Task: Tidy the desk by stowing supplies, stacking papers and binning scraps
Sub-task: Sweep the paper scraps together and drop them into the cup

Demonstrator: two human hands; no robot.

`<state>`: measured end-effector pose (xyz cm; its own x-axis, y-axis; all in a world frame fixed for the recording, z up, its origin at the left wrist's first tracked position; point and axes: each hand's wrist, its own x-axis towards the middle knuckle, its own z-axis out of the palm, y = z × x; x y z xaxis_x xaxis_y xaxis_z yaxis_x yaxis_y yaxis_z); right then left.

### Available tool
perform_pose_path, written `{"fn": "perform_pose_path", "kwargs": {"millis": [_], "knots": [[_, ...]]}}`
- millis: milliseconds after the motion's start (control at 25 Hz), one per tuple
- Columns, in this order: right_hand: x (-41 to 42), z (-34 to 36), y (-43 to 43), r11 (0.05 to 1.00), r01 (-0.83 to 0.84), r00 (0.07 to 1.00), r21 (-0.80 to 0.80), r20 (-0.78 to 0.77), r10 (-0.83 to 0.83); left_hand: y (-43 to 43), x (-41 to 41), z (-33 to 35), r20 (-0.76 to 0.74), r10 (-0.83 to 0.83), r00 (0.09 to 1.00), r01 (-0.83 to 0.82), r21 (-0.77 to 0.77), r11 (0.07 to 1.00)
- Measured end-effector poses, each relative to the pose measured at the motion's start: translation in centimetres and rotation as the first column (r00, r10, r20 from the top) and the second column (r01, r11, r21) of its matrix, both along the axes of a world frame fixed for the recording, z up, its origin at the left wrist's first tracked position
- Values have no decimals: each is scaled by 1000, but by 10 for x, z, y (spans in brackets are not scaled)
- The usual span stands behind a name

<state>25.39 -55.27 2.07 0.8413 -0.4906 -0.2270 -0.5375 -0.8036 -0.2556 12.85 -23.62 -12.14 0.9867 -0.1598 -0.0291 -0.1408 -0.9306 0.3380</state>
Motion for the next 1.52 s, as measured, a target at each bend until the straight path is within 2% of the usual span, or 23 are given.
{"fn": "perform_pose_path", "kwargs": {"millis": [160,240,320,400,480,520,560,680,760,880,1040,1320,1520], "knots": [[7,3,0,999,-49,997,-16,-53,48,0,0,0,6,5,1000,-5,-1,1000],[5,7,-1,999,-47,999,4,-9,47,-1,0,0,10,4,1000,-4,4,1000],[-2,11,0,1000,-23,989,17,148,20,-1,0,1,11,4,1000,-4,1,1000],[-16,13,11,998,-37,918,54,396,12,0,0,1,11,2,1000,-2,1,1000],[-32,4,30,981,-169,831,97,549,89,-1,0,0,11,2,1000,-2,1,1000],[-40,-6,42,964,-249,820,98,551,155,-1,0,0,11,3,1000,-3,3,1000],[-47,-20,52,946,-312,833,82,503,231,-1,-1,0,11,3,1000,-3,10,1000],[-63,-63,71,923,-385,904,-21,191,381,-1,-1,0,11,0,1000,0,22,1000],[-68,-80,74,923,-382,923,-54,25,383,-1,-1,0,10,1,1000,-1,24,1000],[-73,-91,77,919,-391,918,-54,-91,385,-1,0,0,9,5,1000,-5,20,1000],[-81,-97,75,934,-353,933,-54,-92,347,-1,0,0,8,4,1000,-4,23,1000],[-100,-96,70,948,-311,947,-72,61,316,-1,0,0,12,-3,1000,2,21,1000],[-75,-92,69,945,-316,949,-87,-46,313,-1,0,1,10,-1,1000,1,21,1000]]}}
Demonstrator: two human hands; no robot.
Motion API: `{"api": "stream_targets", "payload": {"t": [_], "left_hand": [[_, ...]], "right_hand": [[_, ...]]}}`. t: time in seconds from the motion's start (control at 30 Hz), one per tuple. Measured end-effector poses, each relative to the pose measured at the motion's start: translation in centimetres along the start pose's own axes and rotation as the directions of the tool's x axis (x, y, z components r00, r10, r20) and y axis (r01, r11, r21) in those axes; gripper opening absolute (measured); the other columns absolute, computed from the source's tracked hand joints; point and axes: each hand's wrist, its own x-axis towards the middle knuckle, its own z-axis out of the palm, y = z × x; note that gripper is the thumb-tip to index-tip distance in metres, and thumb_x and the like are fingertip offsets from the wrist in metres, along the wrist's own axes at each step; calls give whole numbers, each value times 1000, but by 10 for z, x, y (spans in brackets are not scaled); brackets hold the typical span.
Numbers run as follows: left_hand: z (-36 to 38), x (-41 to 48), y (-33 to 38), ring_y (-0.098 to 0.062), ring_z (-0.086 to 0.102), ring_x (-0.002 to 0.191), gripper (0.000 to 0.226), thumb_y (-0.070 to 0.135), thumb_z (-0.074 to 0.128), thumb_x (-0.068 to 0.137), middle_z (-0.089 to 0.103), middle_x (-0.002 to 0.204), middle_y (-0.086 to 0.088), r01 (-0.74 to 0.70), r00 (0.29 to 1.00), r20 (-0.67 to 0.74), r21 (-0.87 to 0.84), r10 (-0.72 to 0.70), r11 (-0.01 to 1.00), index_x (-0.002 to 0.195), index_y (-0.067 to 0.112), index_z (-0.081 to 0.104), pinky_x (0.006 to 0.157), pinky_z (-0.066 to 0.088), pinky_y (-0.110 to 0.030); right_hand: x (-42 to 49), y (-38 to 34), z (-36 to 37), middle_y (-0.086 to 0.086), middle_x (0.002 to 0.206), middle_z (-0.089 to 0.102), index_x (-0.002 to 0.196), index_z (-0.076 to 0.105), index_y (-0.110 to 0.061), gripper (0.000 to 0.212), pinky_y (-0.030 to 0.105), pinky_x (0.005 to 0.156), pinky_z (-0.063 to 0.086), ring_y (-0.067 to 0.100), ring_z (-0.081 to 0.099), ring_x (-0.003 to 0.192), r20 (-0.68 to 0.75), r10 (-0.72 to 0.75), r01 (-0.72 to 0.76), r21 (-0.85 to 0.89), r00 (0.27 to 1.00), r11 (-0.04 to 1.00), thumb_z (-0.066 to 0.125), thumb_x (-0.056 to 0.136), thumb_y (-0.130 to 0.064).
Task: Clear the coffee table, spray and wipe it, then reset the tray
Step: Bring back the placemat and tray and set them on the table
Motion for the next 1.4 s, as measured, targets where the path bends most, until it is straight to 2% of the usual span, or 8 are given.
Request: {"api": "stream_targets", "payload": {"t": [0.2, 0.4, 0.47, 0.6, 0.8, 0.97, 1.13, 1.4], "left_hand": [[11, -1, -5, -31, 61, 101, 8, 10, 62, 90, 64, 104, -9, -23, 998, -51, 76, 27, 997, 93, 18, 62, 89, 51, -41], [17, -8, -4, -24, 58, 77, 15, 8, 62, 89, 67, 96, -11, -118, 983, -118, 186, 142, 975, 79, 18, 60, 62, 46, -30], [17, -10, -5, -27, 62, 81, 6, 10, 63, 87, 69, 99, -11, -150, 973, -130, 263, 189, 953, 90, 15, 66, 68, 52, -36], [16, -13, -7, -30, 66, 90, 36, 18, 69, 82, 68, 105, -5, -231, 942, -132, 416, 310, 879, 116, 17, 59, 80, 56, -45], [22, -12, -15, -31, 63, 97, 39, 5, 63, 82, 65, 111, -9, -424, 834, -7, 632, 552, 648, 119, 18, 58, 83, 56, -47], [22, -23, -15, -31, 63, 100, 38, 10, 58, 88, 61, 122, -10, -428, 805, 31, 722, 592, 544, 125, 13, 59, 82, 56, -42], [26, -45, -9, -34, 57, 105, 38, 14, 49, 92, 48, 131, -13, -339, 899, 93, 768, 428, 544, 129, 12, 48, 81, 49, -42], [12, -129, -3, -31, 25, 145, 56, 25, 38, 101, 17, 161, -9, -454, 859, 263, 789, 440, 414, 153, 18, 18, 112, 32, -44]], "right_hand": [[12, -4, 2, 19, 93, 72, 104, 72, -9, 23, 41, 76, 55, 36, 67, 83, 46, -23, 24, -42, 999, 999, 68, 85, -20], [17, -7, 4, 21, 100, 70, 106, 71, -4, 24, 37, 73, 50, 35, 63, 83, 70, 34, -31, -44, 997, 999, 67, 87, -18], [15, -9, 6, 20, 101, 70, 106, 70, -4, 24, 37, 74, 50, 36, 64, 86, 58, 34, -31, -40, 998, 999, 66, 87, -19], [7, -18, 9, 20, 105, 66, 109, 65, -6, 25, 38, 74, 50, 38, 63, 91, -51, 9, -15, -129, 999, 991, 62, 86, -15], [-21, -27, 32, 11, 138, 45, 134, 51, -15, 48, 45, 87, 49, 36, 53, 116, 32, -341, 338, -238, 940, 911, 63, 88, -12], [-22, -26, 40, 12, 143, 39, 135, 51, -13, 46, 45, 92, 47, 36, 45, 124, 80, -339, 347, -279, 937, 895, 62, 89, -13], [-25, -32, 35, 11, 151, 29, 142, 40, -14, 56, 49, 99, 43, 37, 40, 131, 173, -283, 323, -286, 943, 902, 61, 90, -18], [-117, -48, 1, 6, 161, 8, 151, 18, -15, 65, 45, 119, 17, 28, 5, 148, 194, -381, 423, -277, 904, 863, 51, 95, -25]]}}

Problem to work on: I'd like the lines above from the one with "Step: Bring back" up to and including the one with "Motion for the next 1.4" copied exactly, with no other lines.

Answer box:
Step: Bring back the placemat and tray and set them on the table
Motion for the next 1.4 s, as measured, targets where the path bends most, until it is straight to 2% of the usual span, or 8 are given.

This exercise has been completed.